Directions - Could you output each line below precisely as it stands, without the images?

Stored data -
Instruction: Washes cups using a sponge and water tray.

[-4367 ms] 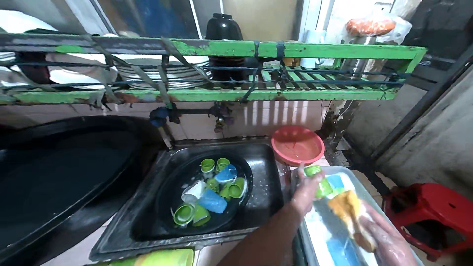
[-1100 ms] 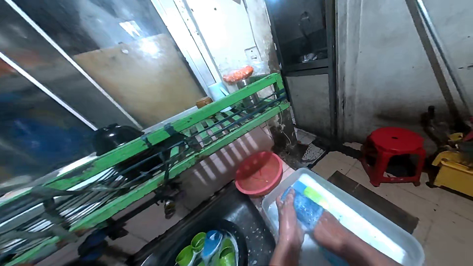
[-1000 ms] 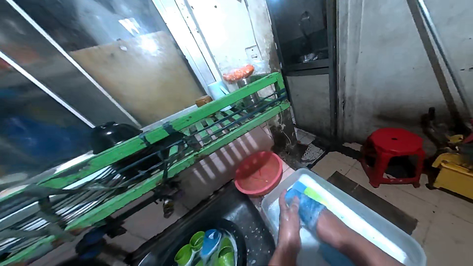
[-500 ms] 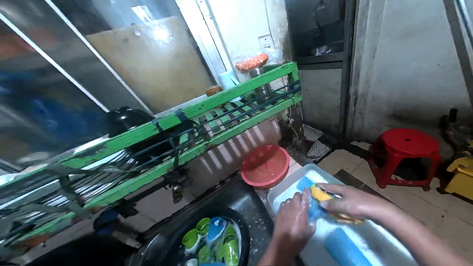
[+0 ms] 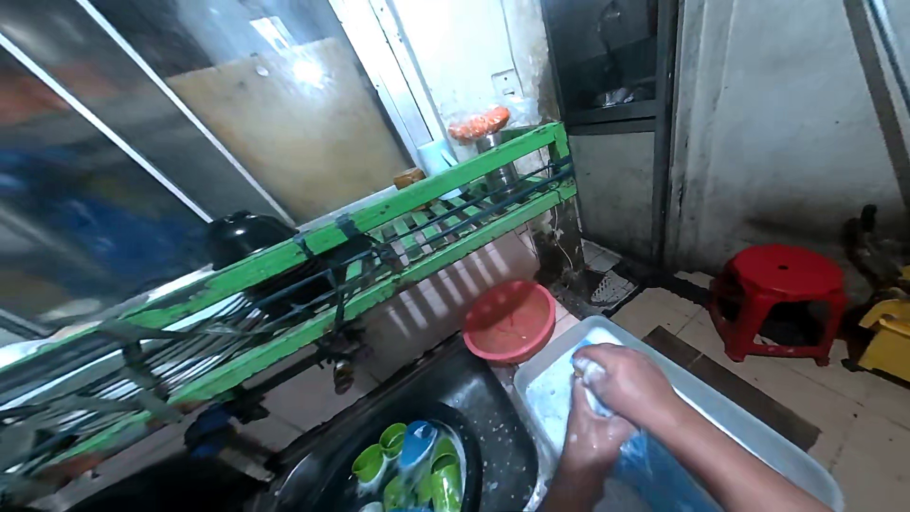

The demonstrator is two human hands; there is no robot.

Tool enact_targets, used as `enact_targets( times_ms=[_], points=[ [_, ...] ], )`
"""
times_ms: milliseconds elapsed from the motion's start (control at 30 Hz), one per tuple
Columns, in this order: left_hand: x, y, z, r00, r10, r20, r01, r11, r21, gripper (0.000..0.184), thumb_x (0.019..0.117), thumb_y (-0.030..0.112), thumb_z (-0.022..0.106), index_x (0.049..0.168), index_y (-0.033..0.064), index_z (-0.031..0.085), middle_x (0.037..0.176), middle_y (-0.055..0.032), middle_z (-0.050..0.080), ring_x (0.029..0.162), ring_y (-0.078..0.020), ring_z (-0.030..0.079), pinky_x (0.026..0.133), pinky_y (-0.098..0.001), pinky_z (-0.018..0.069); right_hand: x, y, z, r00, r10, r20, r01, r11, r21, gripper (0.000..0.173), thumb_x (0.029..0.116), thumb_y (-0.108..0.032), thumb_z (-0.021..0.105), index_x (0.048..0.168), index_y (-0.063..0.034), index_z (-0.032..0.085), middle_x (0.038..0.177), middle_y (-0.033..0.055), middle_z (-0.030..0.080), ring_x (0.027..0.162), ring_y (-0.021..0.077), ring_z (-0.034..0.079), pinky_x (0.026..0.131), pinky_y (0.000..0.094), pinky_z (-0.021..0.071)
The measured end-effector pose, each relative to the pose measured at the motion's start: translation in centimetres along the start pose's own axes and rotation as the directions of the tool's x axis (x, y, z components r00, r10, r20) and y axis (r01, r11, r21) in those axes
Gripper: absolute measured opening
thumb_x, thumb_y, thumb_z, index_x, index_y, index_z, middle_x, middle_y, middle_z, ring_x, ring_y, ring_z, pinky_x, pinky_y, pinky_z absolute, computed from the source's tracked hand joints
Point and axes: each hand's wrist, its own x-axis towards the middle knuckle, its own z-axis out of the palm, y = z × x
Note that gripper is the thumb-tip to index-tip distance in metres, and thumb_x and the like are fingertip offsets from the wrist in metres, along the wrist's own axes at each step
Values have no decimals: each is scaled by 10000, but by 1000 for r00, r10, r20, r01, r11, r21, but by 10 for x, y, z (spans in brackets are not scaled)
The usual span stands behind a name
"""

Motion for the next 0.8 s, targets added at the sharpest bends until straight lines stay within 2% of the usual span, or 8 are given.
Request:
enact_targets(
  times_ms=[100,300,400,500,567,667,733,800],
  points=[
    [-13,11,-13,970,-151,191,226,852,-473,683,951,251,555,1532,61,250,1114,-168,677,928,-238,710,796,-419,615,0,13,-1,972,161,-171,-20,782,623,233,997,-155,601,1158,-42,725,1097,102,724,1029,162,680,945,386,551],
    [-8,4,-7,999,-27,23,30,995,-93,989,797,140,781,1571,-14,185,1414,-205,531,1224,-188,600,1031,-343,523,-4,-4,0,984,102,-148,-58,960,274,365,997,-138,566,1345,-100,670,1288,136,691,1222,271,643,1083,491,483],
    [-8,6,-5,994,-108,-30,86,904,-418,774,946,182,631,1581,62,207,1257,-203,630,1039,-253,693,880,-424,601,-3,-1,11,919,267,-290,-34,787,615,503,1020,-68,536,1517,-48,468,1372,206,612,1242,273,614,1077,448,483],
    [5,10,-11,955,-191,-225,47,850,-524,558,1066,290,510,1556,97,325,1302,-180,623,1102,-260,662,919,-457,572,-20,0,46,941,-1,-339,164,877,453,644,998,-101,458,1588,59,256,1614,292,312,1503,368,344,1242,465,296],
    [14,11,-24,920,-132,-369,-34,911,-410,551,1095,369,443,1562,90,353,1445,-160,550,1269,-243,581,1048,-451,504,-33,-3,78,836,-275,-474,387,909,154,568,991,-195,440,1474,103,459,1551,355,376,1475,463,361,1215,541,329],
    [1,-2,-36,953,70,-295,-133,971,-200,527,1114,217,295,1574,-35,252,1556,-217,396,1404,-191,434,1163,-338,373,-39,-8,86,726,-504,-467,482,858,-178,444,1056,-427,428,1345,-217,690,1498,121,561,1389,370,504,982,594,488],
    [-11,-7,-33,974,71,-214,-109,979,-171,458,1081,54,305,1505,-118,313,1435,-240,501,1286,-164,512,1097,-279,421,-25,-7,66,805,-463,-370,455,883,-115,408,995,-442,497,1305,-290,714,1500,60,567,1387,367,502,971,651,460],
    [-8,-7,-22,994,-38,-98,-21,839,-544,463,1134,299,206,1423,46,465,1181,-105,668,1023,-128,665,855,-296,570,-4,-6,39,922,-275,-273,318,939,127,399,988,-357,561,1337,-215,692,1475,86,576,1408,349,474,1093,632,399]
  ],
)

Answer space -
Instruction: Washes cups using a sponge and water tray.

[-4367 ms] 
[-1100 ms] 
[-1000 ms] 
[-500 ms] 
[+0 ms] 

The demonstrator is two human hands; there is no robot.

Tool enact_targets, used as `enact_targets( times_ms=[_], points=[ [_, ...] ], )`
"""
times_ms: milliseconds elapsed from the motion's start (control at 30 Hz), one per tuple
Columns, in this order: left_hand: x, y, z, r00, r10, r20, r01, r11, r21, gripper (0.000..0.184), thumb_x (0.019..0.117), thumb_y (-0.030..0.112), thumb_z (-0.022..0.106), index_x (0.049..0.168), index_y (-0.033..0.064), index_z (-0.031..0.085), middle_x (0.037..0.176), middle_y (-0.055..0.032), middle_z (-0.050..0.080), ring_x (0.029..0.162), ring_y (-0.078..0.020), ring_z (-0.030..0.079), pinky_x (0.026..0.133), pinky_y (-0.098..0.001), pinky_z (-0.018..0.069); right_hand: x, y, z, r00, r10, r20, r01, r11, r21, gripper (0.000..0.173), thumb_x (0.029..0.116), thumb_y (-0.108..0.032), thumb_z (-0.021..0.105), index_x (0.048..0.168), index_y (-0.063..0.034), index_z (-0.032..0.085), middle_x (0.038..0.177), middle_y (-0.033..0.055), middle_z (-0.030..0.080), ring_x (0.027..0.162), ring_y (-0.021..0.077), ring_z (-0.034..0.079), pinky_x (0.026..0.131), pinky_y (0.000..0.094), pinky_z (-0.021..0.071)
The measured end-effector pose, each relative to the pose measured at the motion's start: translation in centimetres along the start pose's own axes and rotation as the directions of the tool's x axis (x, y, z components r00, r10, r20) and y axis (r01, r11, r21) in those axes
Gripper: absolute measured opening
thumb_x, thumb_y, thumb_z, index_x, index_y, index_z, middle_x, middle_y, middle_z, ring_x, ring_y, ring_z, pinky_x, pinky_y, pinky_z absolute, computed from the source's tracked hand joints
Point and axes: each hand's wrist, its own x-axis towards the middle knuckle, its own z-axis out of the palm, y = z × x
Note that gripper is the thumb-tip to index-tip distance in metres, and thumb_x and the like are fingertip offsets from the wrist in metres, along the wrist's own axes at each step
Values have no decimals: each is scaled by 10000, but by 1000 for r00, r10, r20, r01, r11, r21, but by 10 for x, y, z (spans in brackets are not scaled)
The usual span stands behind a name
"""

Motion for the next 0.8 s, targets added at the sharpest bends until straight lines stay within 2% of the usual span, or 8 are given.
Request:
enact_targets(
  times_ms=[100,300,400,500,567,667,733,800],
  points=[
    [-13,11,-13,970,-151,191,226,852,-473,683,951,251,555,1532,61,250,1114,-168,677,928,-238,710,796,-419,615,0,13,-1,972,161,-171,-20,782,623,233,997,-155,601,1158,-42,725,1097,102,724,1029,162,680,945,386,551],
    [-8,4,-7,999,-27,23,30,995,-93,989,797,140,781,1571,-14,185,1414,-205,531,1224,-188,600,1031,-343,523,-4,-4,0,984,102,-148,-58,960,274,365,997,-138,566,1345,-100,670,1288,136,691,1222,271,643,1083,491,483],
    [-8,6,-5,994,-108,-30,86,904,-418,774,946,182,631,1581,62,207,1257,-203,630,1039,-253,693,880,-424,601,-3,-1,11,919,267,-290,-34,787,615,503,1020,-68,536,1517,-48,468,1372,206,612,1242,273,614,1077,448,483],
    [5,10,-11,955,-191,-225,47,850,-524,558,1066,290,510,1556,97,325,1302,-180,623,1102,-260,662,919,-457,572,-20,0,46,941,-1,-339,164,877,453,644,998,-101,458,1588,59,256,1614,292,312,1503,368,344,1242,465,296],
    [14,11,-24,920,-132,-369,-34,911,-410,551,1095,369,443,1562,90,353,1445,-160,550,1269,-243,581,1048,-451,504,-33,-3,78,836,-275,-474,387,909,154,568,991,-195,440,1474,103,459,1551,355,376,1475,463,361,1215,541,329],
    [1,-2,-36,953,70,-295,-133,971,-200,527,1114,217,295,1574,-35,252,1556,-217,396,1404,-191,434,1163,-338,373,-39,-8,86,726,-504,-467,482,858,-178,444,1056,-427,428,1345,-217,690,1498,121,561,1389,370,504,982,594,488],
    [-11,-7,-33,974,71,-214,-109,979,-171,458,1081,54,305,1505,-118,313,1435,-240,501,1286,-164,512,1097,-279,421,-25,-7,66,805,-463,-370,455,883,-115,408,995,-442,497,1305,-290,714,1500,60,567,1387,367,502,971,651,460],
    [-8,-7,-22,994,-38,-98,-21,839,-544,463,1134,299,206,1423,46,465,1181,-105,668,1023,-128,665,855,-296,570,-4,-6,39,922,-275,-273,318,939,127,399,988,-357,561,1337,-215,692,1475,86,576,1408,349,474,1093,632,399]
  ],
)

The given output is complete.